Dear Cary,
My husband recently retired from the military after 30 years (we have been married for 23 of those 30 years). In the course of our life together, we moved every two to three years, nine moves in all. I loved our life and wouldn't change it, but as a professional, I found it difficult to achieve much career continuity with all the moving. Generally, I had to take whatever job presented itself. This made for some interesting jobs, but I was unable to work anywhere long enough to qualify for a pension of my own. Now that my husband is retired, he has a job offer in the town we have lived in for four years and want to retire in. I have a good job here with opportunity to advance, and we are putting down roots. Suddenly my husband is applying for other jobs all over the world, and has a serious job offer in Honolulu.
I can appreciate that the job in Hawaii is more challenging than the one in our town, but I feel like it's my turn. I want to stay put, and have told him that, but he can't let go of this other job. Is he being selfish, or am I? I have told him that I will go with him to Hawaii, but confess that I feel somewhat resentful that he is putting his own needs first. Part of his problem is that he has been a big shot in the military and won't be if he takes the job here in our town. What should I do? I am 54 and don't relish job-hunting or starting over yet again.
A Job of One's Own
Dear Job of One's Own,
I agree that it's your turn. He probably agrees too, at least consciously. But you should be prepared for some stiff resistance from him -- including the kind that isn't completely conscious or transparent. There are powerful forces of habit, inertia and identity at work, as well as institutional forces.
He may consciously want to change his life and stay in your town and watch you develop your career. But I suspect that nevertheless every fiber in his being is telling him to take the job in Hawaii and take you with him. That's what he's done all his life and it's worked for him. And you've gone along with it every step of the way.
He's been a successful military man. Success in the military requires deep and complete dedication to a way of life, utter integration of certain beliefs and methods into one's very being. In return for our deepest allegiance, the military gives us permission to act on our deepest and most terrifying desires, as long as we act on behalf of the state. But what such complete merging of the self with the institution does not allow for is the kind of individual inner conflict that might slow one in battle or muddy one's decision making. So the military also acts a surrogate upon which such conflict and repression can be projected. And it acts as a surrogate self to grant us requests we cannot make on our own behalf, and to excuse us from duties we fear far more than battle -- for instance, your husband's unconscious desire not to change, not to hand over power to you.
So I would not be completely surprised if the military suddenly appeared, almost in a mystical or supernatural way, to express what he is trying to repress, and to grant him his wish. Something may "come up." His country might need him.

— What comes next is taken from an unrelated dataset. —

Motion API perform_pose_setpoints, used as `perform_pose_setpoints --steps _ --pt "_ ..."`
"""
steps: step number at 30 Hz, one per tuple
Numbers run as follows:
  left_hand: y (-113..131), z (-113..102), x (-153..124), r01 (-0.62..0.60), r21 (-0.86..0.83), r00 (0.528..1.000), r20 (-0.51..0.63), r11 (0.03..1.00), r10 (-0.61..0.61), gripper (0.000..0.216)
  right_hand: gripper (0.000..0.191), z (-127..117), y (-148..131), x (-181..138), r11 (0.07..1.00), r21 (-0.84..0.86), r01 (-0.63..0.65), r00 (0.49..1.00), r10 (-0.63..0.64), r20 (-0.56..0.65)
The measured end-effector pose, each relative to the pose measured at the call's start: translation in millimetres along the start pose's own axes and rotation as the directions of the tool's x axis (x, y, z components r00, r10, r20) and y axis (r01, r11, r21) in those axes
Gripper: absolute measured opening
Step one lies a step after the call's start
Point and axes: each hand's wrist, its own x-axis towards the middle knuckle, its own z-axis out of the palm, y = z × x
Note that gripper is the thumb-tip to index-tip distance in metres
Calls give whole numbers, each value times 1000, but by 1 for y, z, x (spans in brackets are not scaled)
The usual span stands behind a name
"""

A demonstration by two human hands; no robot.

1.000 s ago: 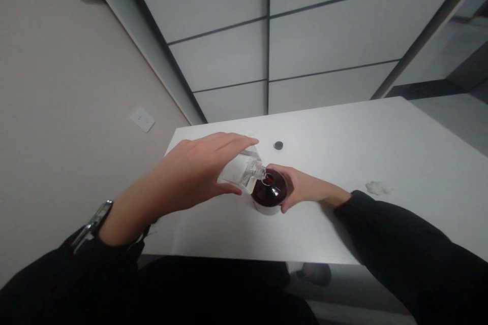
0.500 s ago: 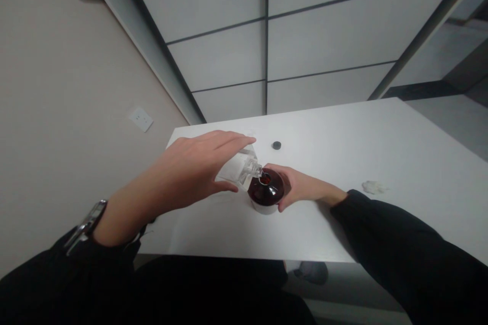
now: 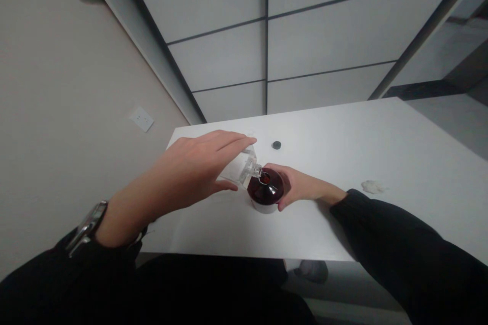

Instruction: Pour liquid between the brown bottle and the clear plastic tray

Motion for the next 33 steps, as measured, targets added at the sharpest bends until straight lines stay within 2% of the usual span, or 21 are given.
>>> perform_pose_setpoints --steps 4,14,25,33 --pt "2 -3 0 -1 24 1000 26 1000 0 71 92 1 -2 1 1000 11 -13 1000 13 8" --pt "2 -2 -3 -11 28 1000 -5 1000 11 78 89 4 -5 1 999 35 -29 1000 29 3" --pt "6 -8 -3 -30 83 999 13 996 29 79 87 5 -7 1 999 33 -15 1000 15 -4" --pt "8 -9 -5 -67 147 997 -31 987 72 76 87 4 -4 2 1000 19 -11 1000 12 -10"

If he has been in intelligence, it would not be so unusual for him to be asked to fill an unofficial role in retirement, say, of all places in Hawaii!
So you may need to push back hard and make some kind a deal with him. How about some kind of negotiated arrangement where he agrees to stay where you are for seven years -- a little over twice your usual stay -- during which time you will advance as far as you can in your career. Who knows, perhaps in the meantime he will have acquired a new base of power. He might even start to like letting somebody else run the show. But if he truly wants to move then, and has good reason to, promise him you'll consider it. But also make it clear that if you do move, that's your final move.